* _Problem requirements_
Determine how many lines in the entries below include the word "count", and reply with that number alone.

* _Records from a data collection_
------------------------------

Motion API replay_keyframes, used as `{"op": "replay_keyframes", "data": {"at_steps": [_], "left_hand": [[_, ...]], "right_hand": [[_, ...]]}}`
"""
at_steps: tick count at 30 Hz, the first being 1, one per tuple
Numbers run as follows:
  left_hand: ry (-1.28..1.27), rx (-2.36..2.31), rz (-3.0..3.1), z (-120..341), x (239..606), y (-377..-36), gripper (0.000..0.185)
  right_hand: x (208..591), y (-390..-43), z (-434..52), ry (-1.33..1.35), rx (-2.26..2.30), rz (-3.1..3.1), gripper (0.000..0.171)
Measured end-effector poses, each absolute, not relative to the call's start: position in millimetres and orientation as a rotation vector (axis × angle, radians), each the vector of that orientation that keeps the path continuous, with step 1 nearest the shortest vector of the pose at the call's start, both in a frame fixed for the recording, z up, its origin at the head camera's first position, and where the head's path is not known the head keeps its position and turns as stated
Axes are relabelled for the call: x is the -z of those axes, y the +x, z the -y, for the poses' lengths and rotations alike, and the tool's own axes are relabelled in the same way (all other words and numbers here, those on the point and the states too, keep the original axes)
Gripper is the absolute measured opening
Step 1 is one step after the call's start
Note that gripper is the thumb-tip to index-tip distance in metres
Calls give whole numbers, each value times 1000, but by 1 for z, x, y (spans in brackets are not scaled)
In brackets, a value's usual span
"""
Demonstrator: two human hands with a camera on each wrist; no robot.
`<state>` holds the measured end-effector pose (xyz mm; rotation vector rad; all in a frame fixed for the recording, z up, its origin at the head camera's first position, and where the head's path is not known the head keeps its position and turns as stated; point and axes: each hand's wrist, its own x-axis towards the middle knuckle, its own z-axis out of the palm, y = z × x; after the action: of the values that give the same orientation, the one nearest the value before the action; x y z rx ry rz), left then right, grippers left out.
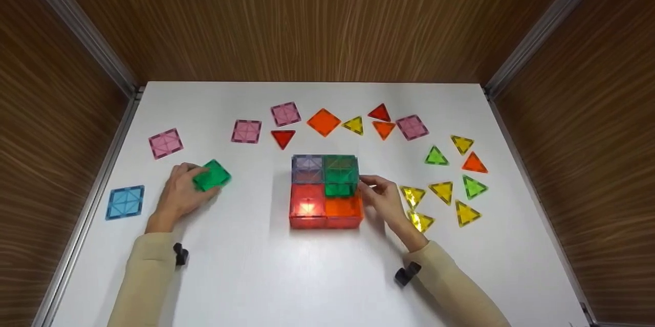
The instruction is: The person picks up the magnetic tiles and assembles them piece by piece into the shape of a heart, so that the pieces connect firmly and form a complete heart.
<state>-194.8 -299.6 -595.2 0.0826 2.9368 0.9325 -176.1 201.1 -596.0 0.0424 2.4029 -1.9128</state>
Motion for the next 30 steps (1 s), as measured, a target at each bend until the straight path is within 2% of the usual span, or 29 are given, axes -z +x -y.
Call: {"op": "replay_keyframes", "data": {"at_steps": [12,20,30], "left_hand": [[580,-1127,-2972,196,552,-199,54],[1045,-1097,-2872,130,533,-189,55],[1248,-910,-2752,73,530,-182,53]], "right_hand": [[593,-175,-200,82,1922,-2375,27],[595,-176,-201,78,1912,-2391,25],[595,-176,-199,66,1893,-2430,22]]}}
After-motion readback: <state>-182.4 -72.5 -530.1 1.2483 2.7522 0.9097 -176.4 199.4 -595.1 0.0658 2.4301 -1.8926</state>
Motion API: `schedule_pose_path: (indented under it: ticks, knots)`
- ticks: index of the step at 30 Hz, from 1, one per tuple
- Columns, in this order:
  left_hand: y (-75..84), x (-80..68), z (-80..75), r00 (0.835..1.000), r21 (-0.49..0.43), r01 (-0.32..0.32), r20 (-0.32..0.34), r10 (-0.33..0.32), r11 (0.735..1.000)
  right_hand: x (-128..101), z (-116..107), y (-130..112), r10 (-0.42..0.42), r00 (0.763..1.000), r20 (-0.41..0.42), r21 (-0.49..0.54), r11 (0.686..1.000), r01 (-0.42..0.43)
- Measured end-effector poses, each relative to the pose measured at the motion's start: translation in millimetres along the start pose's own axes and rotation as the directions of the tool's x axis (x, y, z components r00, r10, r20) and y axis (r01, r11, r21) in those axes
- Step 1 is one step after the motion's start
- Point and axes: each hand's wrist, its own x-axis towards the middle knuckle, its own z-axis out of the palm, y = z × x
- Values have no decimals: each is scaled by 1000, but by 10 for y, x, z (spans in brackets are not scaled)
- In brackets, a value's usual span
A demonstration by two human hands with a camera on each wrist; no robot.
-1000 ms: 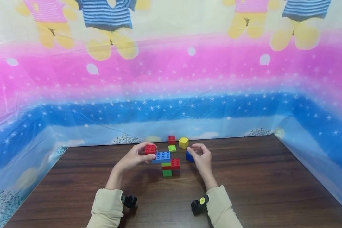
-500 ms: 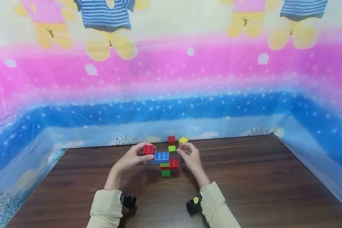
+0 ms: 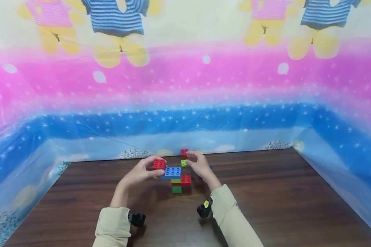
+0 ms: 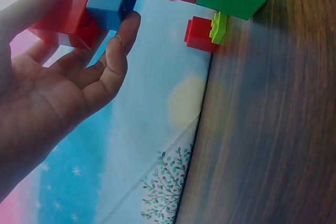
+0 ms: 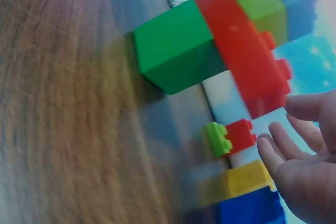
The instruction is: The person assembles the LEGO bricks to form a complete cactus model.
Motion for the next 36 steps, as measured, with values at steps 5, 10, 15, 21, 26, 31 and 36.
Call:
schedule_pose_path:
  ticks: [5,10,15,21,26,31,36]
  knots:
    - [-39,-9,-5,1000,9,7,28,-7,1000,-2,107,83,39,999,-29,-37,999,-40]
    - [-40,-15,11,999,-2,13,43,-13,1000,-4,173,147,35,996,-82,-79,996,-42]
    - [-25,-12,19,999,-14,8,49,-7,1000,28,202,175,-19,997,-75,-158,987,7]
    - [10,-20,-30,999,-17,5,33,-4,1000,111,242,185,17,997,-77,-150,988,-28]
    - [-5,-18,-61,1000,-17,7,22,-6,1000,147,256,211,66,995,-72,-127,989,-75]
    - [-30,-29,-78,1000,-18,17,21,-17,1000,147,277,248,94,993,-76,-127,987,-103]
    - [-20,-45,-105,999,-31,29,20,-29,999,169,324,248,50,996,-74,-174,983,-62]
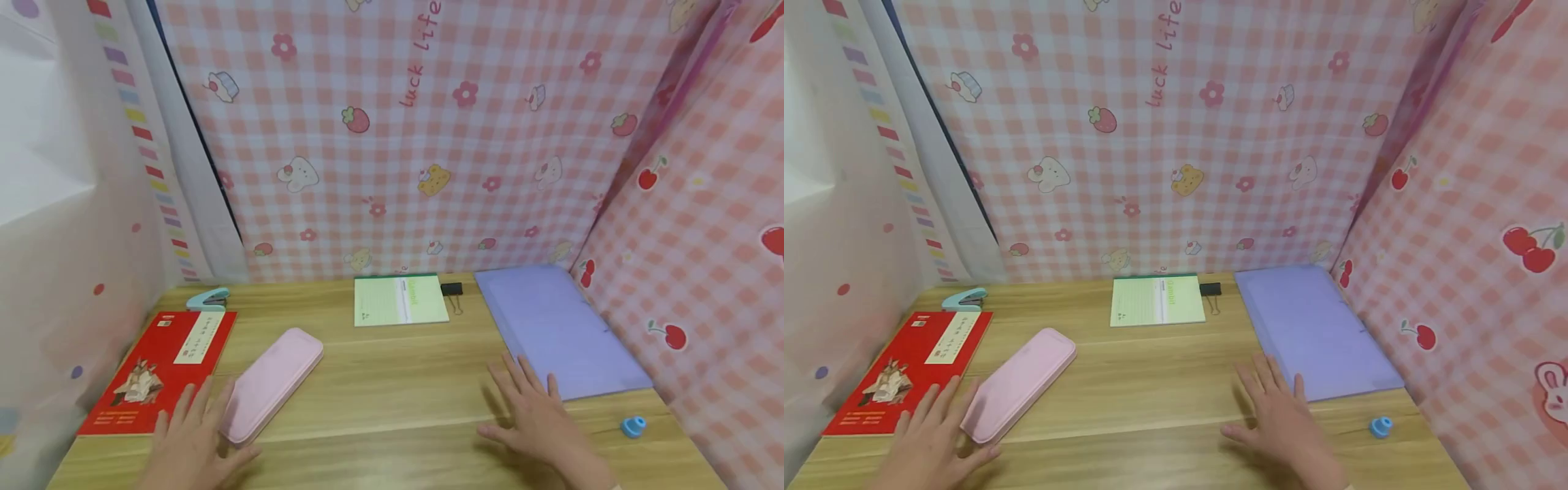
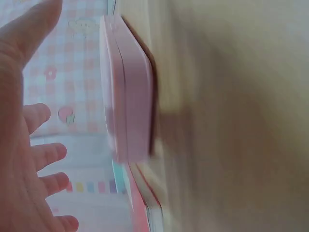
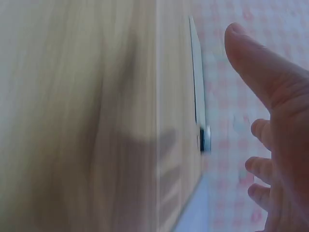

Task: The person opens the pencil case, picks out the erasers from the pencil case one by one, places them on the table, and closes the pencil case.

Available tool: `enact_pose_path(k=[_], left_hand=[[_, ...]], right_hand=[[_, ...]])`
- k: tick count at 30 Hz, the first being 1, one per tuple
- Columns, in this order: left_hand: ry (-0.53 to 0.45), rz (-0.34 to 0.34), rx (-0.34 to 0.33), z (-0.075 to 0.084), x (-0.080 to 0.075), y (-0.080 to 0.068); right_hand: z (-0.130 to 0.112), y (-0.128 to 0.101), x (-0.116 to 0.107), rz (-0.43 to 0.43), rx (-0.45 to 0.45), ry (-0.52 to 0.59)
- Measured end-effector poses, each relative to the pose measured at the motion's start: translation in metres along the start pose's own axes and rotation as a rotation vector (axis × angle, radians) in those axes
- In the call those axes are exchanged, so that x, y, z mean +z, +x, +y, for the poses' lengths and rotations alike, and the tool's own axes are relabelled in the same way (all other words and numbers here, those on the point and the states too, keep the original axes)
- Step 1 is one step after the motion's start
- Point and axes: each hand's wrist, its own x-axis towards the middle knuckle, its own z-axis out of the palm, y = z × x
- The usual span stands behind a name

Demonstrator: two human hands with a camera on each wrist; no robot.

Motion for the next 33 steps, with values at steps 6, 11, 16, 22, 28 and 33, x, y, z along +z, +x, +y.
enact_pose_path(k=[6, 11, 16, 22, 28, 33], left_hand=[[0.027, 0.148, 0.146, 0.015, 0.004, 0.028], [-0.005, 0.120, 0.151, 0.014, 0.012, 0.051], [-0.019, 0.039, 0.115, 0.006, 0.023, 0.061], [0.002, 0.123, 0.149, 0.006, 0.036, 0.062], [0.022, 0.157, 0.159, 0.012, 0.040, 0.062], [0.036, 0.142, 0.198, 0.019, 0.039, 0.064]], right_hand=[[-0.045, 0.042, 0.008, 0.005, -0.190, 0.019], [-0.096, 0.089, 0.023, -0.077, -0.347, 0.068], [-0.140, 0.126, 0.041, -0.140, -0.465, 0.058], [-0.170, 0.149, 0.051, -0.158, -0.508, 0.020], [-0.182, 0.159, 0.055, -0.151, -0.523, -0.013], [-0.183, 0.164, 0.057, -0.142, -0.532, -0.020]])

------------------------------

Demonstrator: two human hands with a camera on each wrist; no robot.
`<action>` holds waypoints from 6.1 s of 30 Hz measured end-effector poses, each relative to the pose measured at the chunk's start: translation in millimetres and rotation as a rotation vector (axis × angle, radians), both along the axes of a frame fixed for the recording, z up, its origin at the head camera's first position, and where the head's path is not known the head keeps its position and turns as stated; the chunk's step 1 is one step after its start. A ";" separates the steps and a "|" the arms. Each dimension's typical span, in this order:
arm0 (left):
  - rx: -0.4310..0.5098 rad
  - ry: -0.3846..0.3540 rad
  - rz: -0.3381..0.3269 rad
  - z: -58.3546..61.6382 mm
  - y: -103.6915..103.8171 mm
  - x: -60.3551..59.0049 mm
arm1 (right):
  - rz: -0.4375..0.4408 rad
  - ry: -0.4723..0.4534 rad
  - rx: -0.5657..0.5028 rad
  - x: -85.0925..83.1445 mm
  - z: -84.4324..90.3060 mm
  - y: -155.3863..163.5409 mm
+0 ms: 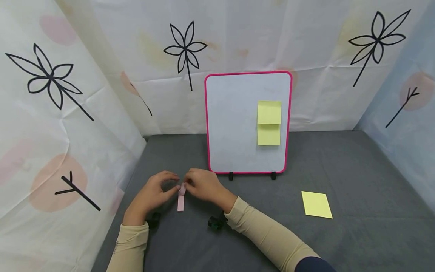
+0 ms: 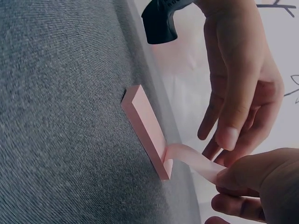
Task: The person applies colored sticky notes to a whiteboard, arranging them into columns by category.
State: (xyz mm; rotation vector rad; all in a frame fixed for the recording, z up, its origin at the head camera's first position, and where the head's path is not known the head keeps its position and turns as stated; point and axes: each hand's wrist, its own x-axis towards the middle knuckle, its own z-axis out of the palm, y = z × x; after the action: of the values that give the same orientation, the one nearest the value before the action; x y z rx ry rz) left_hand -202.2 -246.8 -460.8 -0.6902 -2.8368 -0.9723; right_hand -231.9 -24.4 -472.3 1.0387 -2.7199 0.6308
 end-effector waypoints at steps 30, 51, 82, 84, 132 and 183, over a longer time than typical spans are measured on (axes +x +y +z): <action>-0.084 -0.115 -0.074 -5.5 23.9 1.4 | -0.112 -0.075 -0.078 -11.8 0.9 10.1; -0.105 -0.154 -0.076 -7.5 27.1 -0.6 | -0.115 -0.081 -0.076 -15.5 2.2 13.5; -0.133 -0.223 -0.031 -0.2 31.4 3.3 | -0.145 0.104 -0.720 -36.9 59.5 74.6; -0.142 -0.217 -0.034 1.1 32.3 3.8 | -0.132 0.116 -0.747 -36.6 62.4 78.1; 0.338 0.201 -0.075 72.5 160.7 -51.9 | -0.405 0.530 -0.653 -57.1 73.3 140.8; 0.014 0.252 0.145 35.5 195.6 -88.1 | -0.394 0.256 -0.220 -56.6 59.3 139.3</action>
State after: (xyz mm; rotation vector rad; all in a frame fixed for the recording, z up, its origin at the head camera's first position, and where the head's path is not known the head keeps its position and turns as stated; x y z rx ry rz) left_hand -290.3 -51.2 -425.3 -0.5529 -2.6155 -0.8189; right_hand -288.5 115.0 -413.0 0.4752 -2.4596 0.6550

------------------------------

* _Response for this exercise_
2